■ **What needs to be done**
State the number of lines in the records underneath where the word "folded" turns up, and say nothing else.
+ + + + +
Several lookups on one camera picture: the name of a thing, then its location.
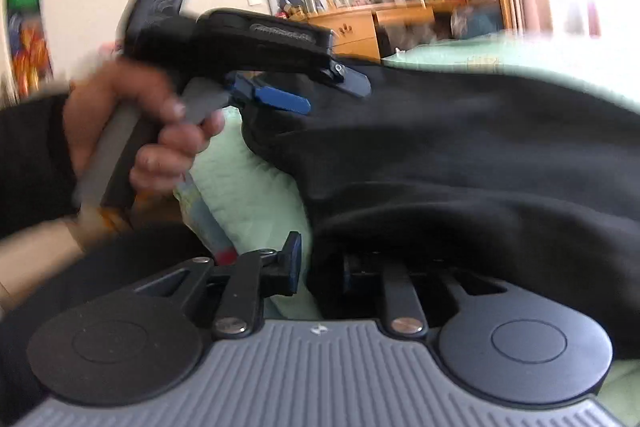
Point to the black pants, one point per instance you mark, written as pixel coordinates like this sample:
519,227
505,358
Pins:
450,147

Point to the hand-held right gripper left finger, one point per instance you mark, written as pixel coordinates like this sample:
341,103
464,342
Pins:
296,264

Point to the wooden desk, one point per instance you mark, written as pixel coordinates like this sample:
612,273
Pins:
360,32

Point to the green quilted bee bedspread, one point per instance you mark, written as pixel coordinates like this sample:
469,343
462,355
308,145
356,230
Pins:
225,179

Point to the small framed photos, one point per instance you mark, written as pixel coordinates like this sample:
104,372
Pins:
350,0

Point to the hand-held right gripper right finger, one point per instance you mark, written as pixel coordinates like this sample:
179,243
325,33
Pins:
402,302

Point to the person's left forearm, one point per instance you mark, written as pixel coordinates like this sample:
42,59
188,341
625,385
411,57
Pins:
30,157

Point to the blue fabric bag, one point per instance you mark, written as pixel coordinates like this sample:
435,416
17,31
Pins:
477,23

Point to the steel thermos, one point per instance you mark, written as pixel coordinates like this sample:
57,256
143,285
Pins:
308,1

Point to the person's left hand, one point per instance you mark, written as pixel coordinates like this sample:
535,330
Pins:
100,92

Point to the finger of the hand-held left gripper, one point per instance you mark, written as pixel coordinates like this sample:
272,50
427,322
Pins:
280,99
352,84

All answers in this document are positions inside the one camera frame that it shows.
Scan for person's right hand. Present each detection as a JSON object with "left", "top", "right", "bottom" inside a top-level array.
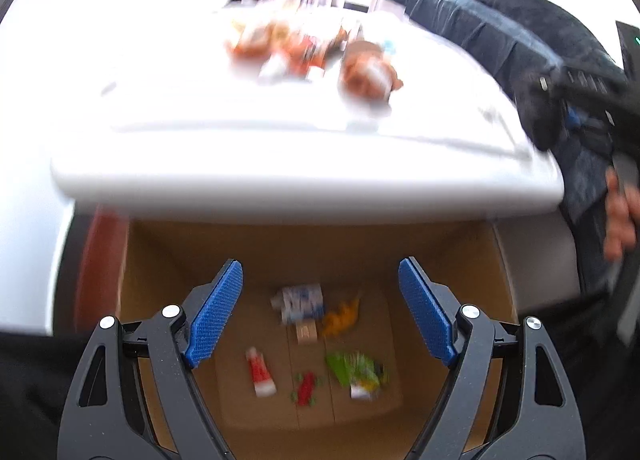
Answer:
[{"left": 602, "top": 167, "right": 640, "bottom": 262}]

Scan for small white bottle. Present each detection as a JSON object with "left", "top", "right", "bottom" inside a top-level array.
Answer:
[{"left": 260, "top": 57, "right": 288, "bottom": 84}]

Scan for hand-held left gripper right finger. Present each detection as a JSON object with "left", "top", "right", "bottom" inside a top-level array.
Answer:
[{"left": 397, "top": 256, "right": 587, "bottom": 460}]

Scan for orange snack bag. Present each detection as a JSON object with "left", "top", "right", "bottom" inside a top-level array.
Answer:
[{"left": 227, "top": 20, "right": 292, "bottom": 61}]

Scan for brown cardboard box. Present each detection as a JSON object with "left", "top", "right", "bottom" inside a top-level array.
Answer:
[{"left": 120, "top": 220, "right": 521, "bottom": 460}]

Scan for person's right leg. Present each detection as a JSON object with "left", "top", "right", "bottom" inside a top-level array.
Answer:
[{"left": 520, "top": 290, "right": 640, "bottom": 460}]

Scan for blue and green milk carton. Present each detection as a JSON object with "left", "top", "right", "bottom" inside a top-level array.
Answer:
[{"left": 271, "top": 284, "right": 325, "bottom": 325}]

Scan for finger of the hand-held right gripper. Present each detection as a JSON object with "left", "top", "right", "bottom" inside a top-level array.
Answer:
[
  {"left": 565, "top": 107, "right": 621, "bottom": 142},
  {"left": 537, "top": 65, "right": 631, "bottom": 103}
]

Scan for person's left leg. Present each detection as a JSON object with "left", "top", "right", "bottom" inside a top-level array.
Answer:
[{"left": 0, "top": 330, "right": 93, "bottom": 460}]

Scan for orange and white snack packet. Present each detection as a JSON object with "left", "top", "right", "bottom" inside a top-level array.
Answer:
[{"left": 287, "top": 22, "right": 351, "bottom": 78}]

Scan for person's leg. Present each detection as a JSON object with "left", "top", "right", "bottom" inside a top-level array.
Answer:
[
  {"left": 520, "top": 290, "right": 640, "bottom": 460},
  {"left": 0, "top": 330, "right": 93, "bottom": 460}
]

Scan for brown plush toy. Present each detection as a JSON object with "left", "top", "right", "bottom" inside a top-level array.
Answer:
[{"left": 339, "top": 40, "right": 405, "bottom": 101}]

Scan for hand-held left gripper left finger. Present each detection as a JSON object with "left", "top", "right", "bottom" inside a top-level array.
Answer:
[{"left": 57, "top": 259, "right": 244, "bottom": 460}]

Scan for green snack bag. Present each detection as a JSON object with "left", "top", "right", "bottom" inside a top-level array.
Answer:
[{"left": 325, "top": 351, "right": 391, "bottom": 400}]

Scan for orange toy dinosaur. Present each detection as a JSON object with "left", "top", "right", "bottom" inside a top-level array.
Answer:
[{"left": 321, "top": 291, "right": 363, "bottom": 338}]

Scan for red toy car green wheels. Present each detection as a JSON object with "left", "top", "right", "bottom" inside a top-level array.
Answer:
[{"left": 291, "top": 372, "right": 321, "bottom": 407}]

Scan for red and white wrapper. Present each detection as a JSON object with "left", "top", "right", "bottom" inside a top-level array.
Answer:
[{"left": 245, "top": 347, "right": 277, "bottom": 398}]

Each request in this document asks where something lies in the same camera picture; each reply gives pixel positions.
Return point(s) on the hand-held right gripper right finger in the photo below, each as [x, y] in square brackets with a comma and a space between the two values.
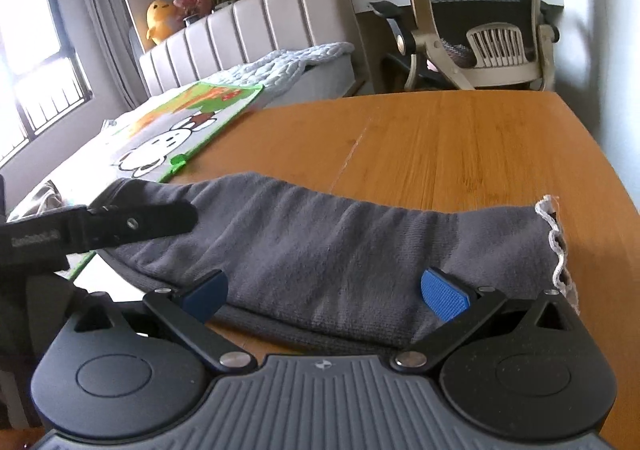
[445, 297]

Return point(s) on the yellow plush toy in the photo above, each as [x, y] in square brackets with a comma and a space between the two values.
[160, 17]

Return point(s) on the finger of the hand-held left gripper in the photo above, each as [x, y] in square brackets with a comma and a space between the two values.
[155, 222]

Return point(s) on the light blue knitted blanket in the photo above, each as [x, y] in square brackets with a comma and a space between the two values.
[280, 65]

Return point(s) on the pink flower pot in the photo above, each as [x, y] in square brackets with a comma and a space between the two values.
[192, 2]

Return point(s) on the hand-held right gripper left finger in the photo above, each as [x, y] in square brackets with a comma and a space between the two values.
[206, 296]

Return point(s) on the dark grey fleece garment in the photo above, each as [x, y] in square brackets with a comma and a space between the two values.
[325, 255]

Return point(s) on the crumpled brown cloth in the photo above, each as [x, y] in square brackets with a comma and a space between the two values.
[42, 197]

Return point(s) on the grey curtain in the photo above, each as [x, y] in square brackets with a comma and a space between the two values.
[100, 20]

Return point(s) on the window with dark frame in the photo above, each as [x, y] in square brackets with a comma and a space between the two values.
[30, 55]

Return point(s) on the printed blanket with green edge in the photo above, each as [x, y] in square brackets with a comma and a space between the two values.
[150, 150]

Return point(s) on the beige upholstered bed headboard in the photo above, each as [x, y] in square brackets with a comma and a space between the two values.
[280, 15]

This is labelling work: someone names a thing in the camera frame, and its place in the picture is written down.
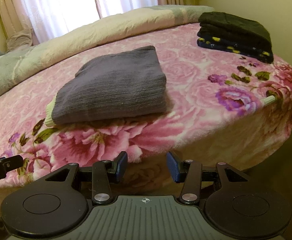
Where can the black folded garment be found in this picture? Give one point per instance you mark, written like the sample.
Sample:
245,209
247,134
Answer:
235,25

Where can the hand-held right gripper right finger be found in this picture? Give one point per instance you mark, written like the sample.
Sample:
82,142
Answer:
174,166

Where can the grey and beige duvet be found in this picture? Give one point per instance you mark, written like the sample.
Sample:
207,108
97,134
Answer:
86,37

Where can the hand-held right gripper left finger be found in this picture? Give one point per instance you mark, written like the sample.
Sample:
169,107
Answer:
121,166

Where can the white blanket label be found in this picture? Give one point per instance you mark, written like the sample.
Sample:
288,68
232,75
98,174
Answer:
268,100

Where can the white sheer curtain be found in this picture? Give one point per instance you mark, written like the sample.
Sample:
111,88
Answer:
68,5

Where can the pink floral blanket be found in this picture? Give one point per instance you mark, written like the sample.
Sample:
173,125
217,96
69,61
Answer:
186,62

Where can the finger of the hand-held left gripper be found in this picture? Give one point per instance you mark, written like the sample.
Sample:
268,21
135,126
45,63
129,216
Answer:
13,161

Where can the purple knit sweater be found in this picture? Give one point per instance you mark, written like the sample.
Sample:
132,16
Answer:
116,85

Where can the navy yellow-print folded garment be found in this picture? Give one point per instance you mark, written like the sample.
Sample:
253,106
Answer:
235,46

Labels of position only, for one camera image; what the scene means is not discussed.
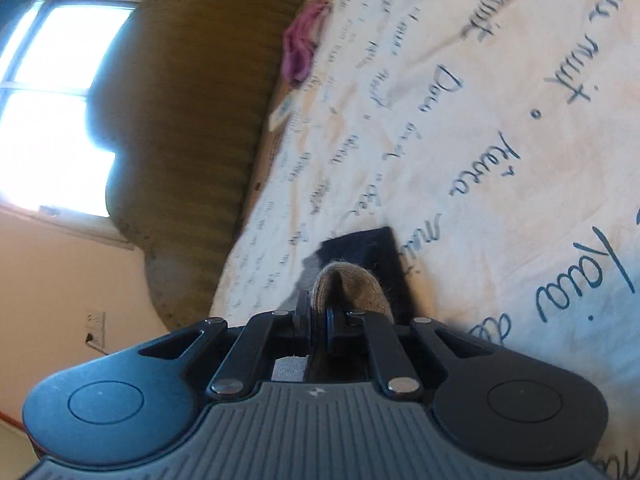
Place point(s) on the olive green padded headboard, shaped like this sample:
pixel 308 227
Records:
pixel 190 135

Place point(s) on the white wall socket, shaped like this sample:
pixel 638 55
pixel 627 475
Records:
pixel 97 341
pixel 96 319

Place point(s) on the white script-printed blanket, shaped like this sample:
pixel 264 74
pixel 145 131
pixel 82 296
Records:
pixel 475 135

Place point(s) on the grey sweater with navy sleeves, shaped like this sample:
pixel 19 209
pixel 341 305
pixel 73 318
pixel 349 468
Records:
pixel 345 285

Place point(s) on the white remote control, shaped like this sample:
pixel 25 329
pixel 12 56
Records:
pixel 281 112

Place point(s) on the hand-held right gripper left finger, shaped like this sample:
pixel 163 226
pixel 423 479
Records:
pixel 302 317

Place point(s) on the purple cloth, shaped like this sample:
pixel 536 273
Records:
pixel 300 45

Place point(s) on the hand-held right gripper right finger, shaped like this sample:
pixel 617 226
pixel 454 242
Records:
pixel 331 327

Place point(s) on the window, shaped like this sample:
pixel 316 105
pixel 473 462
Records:
pixel 50 135

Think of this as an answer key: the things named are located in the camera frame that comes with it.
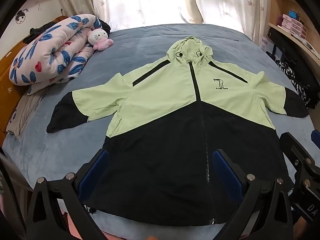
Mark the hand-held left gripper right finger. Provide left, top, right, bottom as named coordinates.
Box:
left=212, top=149, right=294, bottom=240

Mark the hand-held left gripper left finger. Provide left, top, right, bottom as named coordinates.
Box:
left=26, top=148, right=110, bottom=240

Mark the green and black hooded jacket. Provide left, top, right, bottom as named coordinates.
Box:
left=46, top=35, right=309, bottom=227

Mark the black patterned clothes pile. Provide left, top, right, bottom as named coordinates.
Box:
left=267, top=27, right=320, bottom=109

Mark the black and white patterned cloth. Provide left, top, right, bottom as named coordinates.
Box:
left=276, top=60, right=309, bottom=104

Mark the grey pillow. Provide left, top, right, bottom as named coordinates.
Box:
left=5, top=87, right=52, bottom=138

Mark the white cardboard box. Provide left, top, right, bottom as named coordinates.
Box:
left=259, top=36, right=275, bottom=53

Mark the stack of pink boxes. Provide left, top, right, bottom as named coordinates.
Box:
left=281, top=14, right=308, bottom=40

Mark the floral quilt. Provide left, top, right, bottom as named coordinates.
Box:
left=9, top=14, right=103, bottom=95

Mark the light wooden shelf desk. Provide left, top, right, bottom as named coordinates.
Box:
left=264, top=0, right=320, bottom=68

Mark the white and pink cat plush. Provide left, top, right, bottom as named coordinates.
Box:
left=87, top=28, right=114, bottom=52

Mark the black knit cloth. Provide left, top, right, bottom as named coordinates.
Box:
left=29, top=19, right=111, bottom=36

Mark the cream curtain panel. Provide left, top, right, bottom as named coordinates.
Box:
left=184, top=0, right=206, bottom=23

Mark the sheer white leaf-print curtain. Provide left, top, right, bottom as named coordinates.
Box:
left=54, top=0, right=272, bottom=45

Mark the black cable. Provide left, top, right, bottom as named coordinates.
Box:
left=0, top=152, right=27, bottom=234

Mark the cartoon face wall sticker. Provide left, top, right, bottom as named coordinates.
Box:
left=14, top=8, right=30, bottom=25
+ + + + +
■ **Result of the exercise**
2